= Data excerpts =
━━━━━━━━━━━━━━━━━━━━

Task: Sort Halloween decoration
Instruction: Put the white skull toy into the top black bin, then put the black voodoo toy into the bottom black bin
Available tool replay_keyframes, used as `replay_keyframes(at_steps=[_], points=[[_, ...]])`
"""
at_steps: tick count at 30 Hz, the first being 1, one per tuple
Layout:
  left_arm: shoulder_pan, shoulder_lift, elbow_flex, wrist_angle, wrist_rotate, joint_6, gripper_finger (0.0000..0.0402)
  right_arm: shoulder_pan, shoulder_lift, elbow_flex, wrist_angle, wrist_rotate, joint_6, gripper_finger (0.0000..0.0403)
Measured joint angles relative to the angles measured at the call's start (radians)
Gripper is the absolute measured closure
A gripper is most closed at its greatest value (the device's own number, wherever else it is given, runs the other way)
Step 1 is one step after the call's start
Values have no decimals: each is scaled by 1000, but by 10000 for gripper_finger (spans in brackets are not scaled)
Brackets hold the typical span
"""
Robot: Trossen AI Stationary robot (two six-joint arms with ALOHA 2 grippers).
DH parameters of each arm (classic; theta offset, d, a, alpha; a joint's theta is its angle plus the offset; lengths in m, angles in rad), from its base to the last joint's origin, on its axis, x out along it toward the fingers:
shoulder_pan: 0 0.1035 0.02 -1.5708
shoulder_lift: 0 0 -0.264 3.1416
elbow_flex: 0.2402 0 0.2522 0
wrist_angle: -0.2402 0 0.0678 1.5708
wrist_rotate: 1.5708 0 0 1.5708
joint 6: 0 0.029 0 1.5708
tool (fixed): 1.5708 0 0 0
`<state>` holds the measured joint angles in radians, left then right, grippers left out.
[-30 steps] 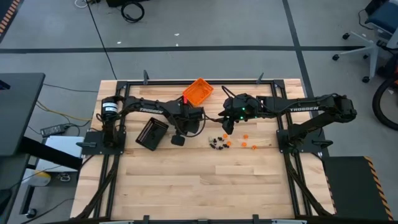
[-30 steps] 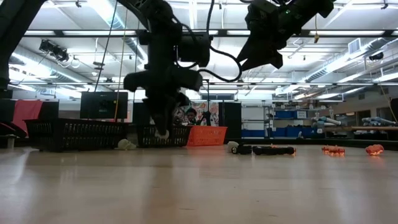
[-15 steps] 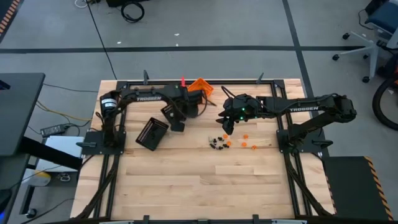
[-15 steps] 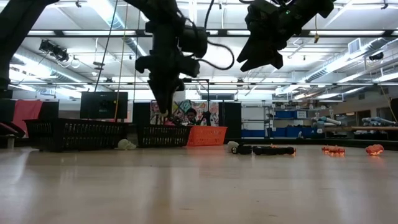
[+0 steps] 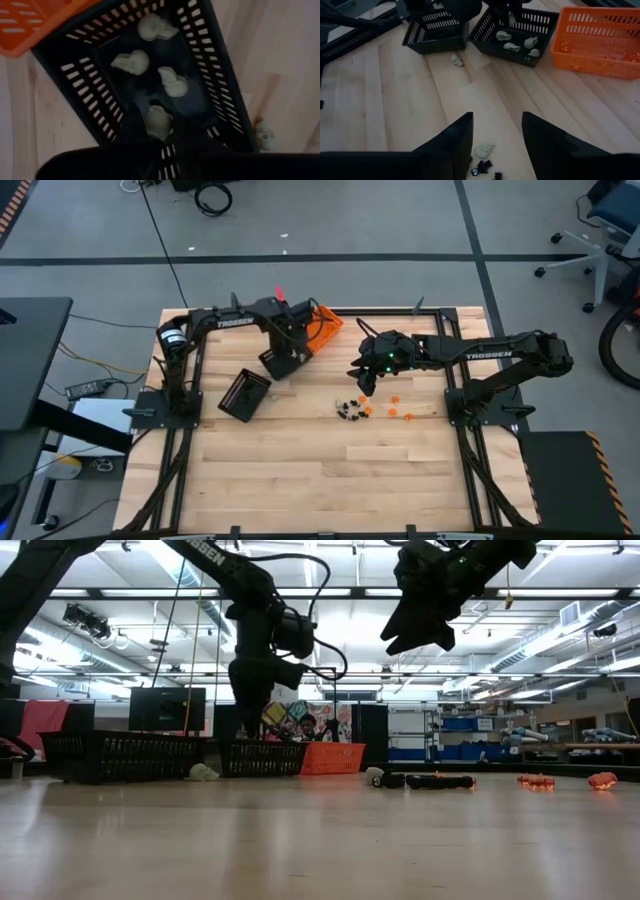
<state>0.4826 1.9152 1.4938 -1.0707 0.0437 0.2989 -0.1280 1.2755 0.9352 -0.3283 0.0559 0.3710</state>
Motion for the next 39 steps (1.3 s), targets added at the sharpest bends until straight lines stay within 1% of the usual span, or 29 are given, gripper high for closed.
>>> replay_keyframes(at_steps=[4,8,12,14,18,22,28,34,39], points=[[-10,0,-15,37,-2,-26,342,0,0,0,3,2,0,230],[-17,0,-17,41,-6,-73,303,0,0,0,5,3,-5,230],[-22,0,-17,27,-13,-133,281,0,0,0,5,3,-13,230],[-27,0,-12,6,-13,-167,279,0,0,0,5,3,-16,230],[-61,-11,14,21,-15,-176,283,0,0,0,5,3,-26,230],[-119,-42,23,88,-4,-176,284,0,0,0,5,1,-27,230],[-184,-47,24,127,0,-185,285,0,-2,0,-4,-53,2,230],[-230,-47,23,191,-1,-216,285,0,-2,0,-9,-53,9,230],[-263,-47,23,285,-1,-222,285,4,-2,0,-7,-53,12,230]])
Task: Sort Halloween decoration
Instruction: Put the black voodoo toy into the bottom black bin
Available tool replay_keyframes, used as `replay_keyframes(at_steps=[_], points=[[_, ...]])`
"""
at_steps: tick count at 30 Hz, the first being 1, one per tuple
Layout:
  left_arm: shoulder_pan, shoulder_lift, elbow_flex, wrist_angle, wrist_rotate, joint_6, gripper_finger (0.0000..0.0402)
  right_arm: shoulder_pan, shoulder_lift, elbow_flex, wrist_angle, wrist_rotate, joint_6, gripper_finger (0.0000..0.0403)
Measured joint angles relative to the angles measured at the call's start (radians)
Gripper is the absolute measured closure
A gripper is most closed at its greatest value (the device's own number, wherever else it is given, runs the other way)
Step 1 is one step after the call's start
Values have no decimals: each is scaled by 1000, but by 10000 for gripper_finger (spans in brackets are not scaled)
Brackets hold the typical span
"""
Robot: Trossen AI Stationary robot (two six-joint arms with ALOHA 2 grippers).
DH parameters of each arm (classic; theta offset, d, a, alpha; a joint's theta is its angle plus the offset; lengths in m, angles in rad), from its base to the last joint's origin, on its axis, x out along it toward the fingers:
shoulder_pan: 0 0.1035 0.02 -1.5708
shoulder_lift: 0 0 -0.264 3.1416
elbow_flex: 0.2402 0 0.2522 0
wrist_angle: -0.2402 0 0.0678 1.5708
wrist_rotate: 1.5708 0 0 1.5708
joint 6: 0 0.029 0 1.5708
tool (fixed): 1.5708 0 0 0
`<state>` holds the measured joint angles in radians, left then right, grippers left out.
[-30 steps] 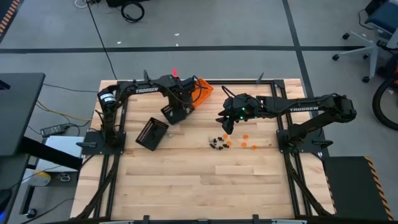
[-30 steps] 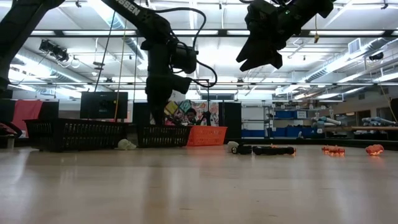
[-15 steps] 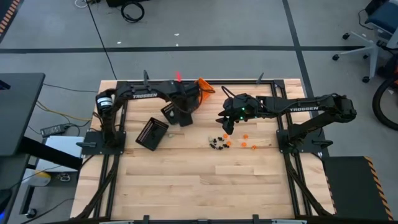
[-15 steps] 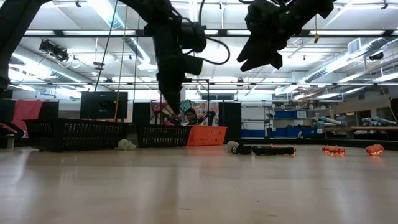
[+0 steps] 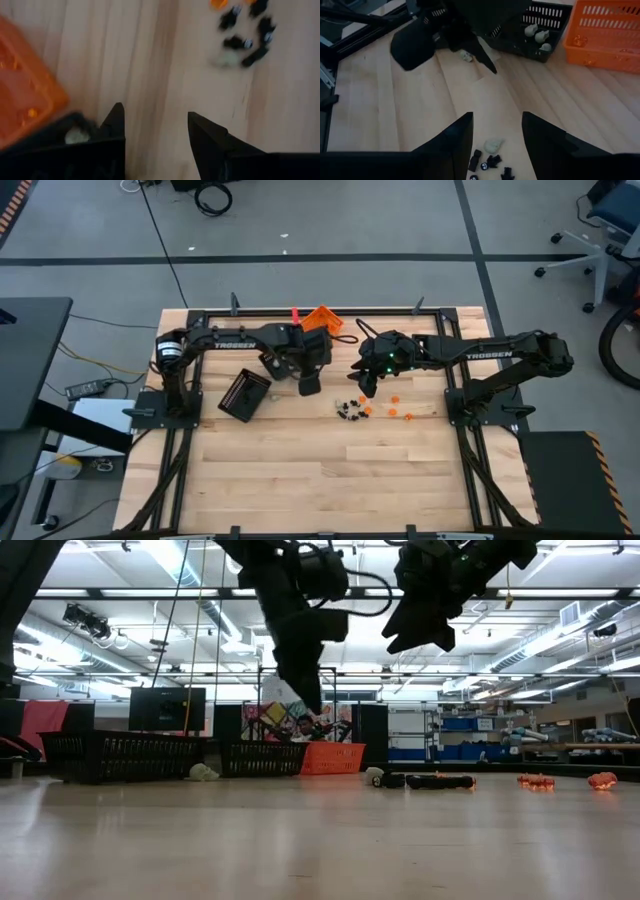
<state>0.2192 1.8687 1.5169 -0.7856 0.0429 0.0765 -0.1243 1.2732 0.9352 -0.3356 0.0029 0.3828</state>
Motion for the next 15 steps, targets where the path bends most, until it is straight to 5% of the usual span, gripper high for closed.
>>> replay_keyframes(at_steps=[10,15], points=[[-94,0,-48,75,0,-40,285,32,-1,0,-241,12,14,230],[-138,1,-129,217,0,-105,285,32,-1,0,-227,34,2,230]])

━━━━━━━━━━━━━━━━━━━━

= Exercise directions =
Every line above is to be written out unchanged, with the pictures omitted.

= Response for this exercise =
Task: Sort Halloween decoration
Instruction: Put the white skull toy into the top black bin, then put the black voodoo toy into the bottom black bin
Available tool replay_keyframes, used as `replay_keyframes(at_steps=[_], points=[[_, ...]])`
"""
at_steps: tick count at 30 Hz, the first being 1, one per tuple
Layout:
  left_arm: shoulder_pan, shoulder_lift, elbow_flex, wrist_angle, wrist_rotate, joint_6, gripper_finger (0.0000..0.0402)
  right_arm: shoulder_pan, shoulder_lift, elbow_flex, wrist_angle, wrist_rotate, joint_6, gripper_finger (0.0000..0.0403)
Measured joint angles relative to the angles measured at the call's start (radians)
Gripper is the absolute measured closure
A gripper is most closed at its greatest value (the device's own number, wherever else it is given, runs the other way)
Step 1 is one step after the call's start
Values have no decimals: each is scaled by 1000, but by 10000 for gripper_finger (spans in brackets are not scaled)
Brackets hold the typical span
"""
Robot: Trossen AI Stationary robot (two six-joint arms with ALOHA 2 grippers).
DH parameters of each arm (classic; theta offset, d, a, alpha; a joint's theta is its angle plus the offset; lengths in m, angles in rad), from its base to the last joint's origin, on its axis, x out along it toward the fingers:
shoulder_pan: 0 0.1035 0.02 -1.5708
shoulder_lift: 0 0 -0.264 3.1416
elbow_flex: 0.2402 0 0.2522 0
wrist_angle: -0.2402 0 0.0678 1.5708
wrist_rotate: 1.5708 0 0 1.5708
joint 6: 0 0.029 0 1.5708
tool (fixed): 1.5708 0 0 0
`<state>` holds the measured joint angles in radians, left then right, grippers left out.
[-30 steps] 
[-30 steps] 
[-15 steps] 
[-15 steps] 
[+0 steps] 
<state>0.4826 1.9152 1.4938 -1.0707 0.0437 0.2989 -0.1280 1.2755 0.9352 -0.3283 0.0559 0.3710</state>
Motion for the next 39 steps (1.3 s), targets added at the sharpest bends until straight lines stay within 1% of the usual span, or 29 are given, gripper high for closed.
>>> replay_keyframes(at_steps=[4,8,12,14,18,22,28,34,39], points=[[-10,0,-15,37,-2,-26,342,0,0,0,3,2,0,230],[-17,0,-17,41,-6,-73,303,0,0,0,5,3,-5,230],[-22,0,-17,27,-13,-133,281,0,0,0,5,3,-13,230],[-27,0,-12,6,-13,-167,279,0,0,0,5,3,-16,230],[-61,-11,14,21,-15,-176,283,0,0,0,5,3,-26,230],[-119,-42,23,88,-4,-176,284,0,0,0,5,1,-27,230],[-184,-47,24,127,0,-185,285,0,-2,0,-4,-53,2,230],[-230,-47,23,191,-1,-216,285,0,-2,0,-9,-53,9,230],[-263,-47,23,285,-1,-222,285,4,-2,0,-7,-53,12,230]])
Task: Sort Halloween decoration
Instruction: Put the black voodoo toy into the bottom black bin
Available tool replay_keyframes, used as `replay_keyframes(at_steps=[_], points=[[_, ...]])`
"""
at_steps: tick count at 30 Hz, the first being 1, one per tuple
Layout:
  left_arm: shoulder_pan, shoulder_lift, elbow_flex, wrist_angle, wrist_rotate, joint_6, gripper_finger (0.0000..0.0402)
  right_arm: shoulder_pan, shoulder_lift, elbow_flex, wrist_angle, wrist_rotate, joint_6, gripper_finger (0.0000..0.0403)
Measured joint angles relative to the angles measured at the call's start (radians)
Gripper is the absolute measured closure
A gripper is most closed at its greatest value (the device's own number, wherever else it is given, runs the other way)
Step 1 is one step after the call's start
Values have no decimals: each is scaled by 1000, but by 10000 for gripper_finger (spans in brackets are not scaled)
Brackets hold the typical span
"""
Robot: Trossen AI Stationary robot (two six-joint arms with ALOHA 2 grippers).
DH parameters of each arm (classic; theta offset, d, a, alpha; a joint's theta is its angle plus the offset; lengths in m, angles in rad), from its base to the last joint's origin, on its axis, x out along it toward the fingers:
shoulder_pan: 0 0.1035 0.02 -1.5708
shoulder_lift: 0 0 -0.264 3.1416
elbow_flex: 0.2402 0 0.2522 0
wrist_angle: -0.2402 0 0.0678 1.5708
wrist_rotate: 1.5708 0 0 1.5708
joint 6: 0 0.029 0 1.5708
tool (fixed): 1.5708 0 0 0
`<state>` holds the measured joint angles in radians, left then right, grippers left out.
[-30 steps] 
[-30 steps] 
[-15 steps] 
[-15 steps] 
[+0 steps] 
<state>0.2192 1.8687 1.5169 -0.7856 0.0429 0.0765 -0.1243 1.2732 0.9352 -0.3356 0.0029 0.3828</state>
Motion for the next 15 steps, targets where the path bends most, until it is straight to 5% of the usual span, gripper high for closed.
>>> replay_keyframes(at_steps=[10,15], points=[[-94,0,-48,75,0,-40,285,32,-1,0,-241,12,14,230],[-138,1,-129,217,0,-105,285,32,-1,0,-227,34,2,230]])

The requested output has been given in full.